After scaling new highs — the BSE Sensex recently surpassed the 85,000 mark — stock markets in India have shown signs of weakness. Last Thursday, the markets tanked. The Sensex fell by 1,769 points or 2.1 per cent. The weakness continued on Friday with the index falling by almost 1 per cent. Over the course of the last five trading days, the Sensex fell by almost 5 per cent. The BSE Midcap index was down 3.1 per cent, while the Smallcap index has fallen 2.3 per cent. The Nifty VIX, a fear gauge, was up 19 per cent over this period, indicating growing investor uncertainty.
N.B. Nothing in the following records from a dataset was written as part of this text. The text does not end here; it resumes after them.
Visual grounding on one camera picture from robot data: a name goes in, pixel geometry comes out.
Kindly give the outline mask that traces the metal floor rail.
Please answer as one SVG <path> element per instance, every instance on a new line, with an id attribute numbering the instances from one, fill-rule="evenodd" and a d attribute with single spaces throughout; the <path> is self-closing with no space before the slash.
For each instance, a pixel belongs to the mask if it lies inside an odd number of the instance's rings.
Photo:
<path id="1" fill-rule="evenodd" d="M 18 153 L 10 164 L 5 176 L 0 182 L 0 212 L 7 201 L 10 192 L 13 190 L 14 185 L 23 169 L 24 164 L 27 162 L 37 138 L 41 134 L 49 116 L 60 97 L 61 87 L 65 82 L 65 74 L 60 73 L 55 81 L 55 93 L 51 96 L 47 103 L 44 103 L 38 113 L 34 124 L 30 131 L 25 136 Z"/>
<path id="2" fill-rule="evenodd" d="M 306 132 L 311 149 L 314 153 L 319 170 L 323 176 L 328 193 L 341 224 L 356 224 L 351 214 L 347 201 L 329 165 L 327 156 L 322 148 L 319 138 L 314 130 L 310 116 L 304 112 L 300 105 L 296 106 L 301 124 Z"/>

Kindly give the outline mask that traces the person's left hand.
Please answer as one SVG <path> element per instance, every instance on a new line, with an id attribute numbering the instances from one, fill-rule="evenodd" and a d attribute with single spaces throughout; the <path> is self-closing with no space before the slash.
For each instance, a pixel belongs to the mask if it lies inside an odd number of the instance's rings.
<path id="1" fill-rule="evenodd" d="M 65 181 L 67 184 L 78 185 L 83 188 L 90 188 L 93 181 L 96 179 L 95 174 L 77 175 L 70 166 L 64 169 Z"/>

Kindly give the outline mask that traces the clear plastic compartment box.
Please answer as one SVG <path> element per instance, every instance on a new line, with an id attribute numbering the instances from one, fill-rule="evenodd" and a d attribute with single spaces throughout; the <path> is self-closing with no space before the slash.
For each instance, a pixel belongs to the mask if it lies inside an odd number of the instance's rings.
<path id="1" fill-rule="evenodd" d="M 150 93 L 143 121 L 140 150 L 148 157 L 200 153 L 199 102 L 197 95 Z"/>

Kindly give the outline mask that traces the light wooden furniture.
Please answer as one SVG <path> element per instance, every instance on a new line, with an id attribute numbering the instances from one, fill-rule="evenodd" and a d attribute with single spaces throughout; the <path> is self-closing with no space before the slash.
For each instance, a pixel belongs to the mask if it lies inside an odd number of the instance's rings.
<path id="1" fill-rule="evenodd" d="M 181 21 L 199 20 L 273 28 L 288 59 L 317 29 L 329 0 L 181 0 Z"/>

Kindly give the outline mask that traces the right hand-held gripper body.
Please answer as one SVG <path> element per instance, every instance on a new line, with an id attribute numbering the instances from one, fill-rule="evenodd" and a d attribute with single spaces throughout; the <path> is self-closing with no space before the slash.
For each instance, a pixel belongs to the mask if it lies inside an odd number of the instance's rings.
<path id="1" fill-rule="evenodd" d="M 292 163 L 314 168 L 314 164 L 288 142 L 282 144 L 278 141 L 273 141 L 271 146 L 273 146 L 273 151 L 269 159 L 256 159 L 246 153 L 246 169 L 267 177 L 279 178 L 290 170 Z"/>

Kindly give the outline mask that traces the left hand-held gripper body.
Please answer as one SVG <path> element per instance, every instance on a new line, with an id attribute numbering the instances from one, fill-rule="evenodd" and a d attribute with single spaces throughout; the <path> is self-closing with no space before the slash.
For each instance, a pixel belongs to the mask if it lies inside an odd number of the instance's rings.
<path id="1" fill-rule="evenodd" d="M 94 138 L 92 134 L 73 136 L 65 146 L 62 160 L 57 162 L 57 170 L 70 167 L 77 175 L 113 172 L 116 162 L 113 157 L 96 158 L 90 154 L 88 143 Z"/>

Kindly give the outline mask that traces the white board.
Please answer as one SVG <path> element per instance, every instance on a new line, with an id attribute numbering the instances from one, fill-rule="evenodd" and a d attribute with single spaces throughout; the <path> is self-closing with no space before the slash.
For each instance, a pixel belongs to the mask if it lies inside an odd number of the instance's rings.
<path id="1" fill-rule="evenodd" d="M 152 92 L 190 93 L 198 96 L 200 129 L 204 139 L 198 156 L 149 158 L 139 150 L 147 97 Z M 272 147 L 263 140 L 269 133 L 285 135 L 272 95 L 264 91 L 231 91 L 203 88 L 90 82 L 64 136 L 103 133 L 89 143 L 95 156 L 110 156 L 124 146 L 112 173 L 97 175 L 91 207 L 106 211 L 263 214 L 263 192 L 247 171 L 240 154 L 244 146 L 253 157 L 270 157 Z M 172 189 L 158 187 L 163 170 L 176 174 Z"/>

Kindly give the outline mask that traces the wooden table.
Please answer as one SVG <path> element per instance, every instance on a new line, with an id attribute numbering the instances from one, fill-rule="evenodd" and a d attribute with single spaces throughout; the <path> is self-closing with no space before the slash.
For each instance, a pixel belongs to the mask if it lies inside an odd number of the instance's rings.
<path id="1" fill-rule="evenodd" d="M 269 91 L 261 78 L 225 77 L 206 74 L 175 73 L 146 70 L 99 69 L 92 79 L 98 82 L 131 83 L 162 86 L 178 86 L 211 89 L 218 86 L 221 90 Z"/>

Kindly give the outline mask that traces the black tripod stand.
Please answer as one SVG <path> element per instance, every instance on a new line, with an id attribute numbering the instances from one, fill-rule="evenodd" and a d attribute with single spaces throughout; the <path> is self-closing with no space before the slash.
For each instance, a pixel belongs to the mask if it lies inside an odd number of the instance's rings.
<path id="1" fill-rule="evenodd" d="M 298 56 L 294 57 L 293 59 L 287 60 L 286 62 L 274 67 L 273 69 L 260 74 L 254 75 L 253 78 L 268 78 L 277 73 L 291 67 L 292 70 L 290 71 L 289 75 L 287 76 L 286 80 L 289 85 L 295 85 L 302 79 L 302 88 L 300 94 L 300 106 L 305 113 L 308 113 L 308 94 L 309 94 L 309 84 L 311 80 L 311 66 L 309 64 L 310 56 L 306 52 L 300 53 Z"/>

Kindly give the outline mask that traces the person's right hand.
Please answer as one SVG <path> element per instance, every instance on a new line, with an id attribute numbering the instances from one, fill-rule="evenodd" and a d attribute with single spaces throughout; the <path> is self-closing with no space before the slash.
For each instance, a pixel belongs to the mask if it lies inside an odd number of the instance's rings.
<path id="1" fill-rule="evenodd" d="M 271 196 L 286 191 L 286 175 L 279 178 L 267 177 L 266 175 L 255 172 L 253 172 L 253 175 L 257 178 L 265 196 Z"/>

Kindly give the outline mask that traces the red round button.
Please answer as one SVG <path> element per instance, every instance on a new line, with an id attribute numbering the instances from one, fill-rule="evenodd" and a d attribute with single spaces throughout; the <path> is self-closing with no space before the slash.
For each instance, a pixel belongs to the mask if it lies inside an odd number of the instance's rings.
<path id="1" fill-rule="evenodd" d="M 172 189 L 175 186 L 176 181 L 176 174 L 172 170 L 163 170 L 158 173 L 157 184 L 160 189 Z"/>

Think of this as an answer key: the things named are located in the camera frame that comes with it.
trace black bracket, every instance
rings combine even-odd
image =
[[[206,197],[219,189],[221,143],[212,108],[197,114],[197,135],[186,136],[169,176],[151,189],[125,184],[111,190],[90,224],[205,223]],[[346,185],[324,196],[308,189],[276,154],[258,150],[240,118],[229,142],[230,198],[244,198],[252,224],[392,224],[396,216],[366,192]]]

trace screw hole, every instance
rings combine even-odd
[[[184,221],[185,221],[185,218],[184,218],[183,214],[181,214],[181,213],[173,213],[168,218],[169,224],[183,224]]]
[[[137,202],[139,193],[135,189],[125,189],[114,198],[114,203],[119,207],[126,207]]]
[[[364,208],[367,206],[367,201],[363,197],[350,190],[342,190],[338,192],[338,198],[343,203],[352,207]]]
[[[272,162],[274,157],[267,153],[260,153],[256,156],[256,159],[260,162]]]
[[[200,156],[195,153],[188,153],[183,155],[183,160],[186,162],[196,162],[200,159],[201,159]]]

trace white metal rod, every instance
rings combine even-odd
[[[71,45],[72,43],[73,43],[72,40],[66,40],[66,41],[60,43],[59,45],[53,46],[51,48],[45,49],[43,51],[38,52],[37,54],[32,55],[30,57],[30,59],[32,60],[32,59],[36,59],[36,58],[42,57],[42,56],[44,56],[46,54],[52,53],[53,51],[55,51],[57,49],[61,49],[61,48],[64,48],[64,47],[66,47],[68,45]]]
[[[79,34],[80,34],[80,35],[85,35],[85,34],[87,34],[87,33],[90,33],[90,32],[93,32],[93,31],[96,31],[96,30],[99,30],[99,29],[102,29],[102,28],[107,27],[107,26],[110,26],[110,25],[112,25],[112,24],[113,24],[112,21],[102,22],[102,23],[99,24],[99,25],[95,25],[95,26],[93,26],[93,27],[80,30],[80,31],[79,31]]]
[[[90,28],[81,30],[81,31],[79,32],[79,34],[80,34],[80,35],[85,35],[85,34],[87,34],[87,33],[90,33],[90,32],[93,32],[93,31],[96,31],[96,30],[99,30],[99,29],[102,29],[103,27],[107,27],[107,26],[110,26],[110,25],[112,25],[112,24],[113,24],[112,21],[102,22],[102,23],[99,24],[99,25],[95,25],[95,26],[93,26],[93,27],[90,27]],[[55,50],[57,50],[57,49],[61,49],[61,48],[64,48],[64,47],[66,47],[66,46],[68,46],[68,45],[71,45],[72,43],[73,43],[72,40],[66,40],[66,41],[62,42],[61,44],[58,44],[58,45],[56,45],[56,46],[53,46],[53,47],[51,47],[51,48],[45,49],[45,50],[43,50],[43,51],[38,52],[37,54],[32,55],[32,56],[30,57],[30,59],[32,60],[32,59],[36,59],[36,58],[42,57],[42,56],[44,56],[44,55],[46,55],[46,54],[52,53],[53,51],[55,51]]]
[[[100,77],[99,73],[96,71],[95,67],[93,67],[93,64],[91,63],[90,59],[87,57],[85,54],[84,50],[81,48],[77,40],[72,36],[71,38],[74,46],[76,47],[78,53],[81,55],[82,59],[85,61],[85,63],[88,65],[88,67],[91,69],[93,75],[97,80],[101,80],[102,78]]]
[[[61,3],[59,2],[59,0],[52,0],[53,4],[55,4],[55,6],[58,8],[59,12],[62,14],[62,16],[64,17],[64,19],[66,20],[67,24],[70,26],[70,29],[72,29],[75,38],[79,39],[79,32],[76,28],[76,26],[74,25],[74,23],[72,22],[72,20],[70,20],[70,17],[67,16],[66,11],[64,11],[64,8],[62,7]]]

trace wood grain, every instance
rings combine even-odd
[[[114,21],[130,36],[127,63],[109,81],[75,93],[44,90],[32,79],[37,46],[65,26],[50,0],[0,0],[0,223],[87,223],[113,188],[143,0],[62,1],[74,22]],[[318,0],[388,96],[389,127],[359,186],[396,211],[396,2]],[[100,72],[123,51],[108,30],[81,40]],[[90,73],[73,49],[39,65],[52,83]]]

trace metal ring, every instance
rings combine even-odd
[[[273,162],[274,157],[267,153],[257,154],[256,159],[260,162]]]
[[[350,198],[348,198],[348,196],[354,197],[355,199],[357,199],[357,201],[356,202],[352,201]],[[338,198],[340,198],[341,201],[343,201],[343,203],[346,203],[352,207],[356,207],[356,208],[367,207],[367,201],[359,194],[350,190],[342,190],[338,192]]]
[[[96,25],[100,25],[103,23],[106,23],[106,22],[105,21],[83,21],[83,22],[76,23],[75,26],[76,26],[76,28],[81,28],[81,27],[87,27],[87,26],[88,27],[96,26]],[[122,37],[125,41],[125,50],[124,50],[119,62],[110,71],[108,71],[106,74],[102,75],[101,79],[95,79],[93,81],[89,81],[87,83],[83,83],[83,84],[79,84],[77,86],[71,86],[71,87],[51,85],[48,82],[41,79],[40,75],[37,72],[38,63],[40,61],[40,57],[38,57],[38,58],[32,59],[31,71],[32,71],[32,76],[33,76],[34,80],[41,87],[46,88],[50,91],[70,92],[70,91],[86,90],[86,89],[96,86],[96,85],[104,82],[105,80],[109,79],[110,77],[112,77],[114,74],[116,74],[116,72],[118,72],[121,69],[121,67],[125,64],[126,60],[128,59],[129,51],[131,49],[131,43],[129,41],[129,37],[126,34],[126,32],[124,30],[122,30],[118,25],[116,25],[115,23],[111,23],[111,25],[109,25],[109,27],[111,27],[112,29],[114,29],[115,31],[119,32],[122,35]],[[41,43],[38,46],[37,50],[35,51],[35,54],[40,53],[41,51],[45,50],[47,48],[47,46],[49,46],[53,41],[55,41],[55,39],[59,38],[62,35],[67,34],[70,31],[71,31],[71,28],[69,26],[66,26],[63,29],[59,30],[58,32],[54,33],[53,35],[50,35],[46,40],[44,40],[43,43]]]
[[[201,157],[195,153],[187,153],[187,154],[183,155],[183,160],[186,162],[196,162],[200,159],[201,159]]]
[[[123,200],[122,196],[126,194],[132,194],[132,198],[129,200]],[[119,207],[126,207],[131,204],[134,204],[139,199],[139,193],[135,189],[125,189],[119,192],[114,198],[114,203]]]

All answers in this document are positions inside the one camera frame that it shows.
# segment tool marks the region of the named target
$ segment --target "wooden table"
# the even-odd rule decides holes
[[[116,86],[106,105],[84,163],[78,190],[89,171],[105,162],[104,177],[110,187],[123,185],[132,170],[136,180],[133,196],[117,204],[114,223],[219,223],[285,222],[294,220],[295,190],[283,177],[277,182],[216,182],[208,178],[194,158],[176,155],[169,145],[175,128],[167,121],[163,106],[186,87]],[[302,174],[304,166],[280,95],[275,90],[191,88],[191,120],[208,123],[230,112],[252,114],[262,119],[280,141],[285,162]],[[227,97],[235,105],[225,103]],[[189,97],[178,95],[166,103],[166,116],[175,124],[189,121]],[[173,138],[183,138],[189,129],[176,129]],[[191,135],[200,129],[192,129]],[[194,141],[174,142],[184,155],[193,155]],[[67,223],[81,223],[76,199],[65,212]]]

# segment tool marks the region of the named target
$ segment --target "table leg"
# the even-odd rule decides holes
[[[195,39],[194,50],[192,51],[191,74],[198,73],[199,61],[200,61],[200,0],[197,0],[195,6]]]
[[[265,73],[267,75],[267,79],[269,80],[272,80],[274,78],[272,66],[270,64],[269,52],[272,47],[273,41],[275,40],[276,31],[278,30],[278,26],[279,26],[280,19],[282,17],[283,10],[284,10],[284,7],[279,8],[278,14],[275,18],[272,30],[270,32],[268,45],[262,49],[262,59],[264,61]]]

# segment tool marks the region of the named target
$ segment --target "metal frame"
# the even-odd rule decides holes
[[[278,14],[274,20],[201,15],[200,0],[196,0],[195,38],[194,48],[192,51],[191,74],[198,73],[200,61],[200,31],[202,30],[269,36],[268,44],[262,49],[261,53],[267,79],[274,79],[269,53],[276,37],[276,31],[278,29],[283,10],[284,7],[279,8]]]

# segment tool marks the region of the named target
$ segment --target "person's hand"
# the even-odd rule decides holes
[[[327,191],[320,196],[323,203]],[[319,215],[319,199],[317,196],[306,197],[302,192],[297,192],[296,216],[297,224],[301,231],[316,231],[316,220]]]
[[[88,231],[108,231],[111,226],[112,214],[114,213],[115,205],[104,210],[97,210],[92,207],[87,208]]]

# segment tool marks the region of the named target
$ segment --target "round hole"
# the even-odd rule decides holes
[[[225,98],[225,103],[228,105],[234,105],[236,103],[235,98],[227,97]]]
The immediate reasons for the souring of sentiment seem to be global. There are worries over the conflict in the Middle East escalating with the opening up of several fronts — the pager attack, the killing of a Hezbollah leader in Beirut, and the missile attack on Israel, among others. Fears that Israel might target Iran’s oil infrastructure, which would bring down supplies in the global market, have gained traction. There are concerns that the conflict could spill over, disrupting key trade routes, especially the Strait of Hormuz through which roughly a third of the global crude oil supply is estimated to pass. Crude oil prices have surged during this period of uncertainty — Brent crude futures were up around 8.7 per cent over the past week. Then there is the China factor. Recently, authorities in China announced a series of measures to support a struggling economy. The People’s Bank of China lowered its policy interest rate from 1.7 per cent to 1.5 per cent. It cut the reserve requirement ratio, and announced tools to support the stock market. The announcements have lifted sentiments, and considering, also, the attractive stock valuations, there is growing investor interest. The Shanghai Composite Index was up 20 per cent last week, while the Hang Seng was up 11.2 per cent. This renewed interest in Chinese stocks is leading to a rebalancing of portfolios. Foreign investors have been pulling money out of India. As reported in this paper, over the last four sessions, they have sold more than Rs 37,000 crore worth of shares, offloading Rs 9,897 crore on Friday alone. During this period, the stock market regulator in India announced measures to curb trading in the Futures and Options segment.

In the days and weeks ahead, on the domestic front, both political and economic factors could have a bearing on the markets. The outcome of the assembly elections in Jammu and Kashmir and Haryana, the first meeting of the reconstituted monetary policy committee, and the corporate results season could influence stock prices.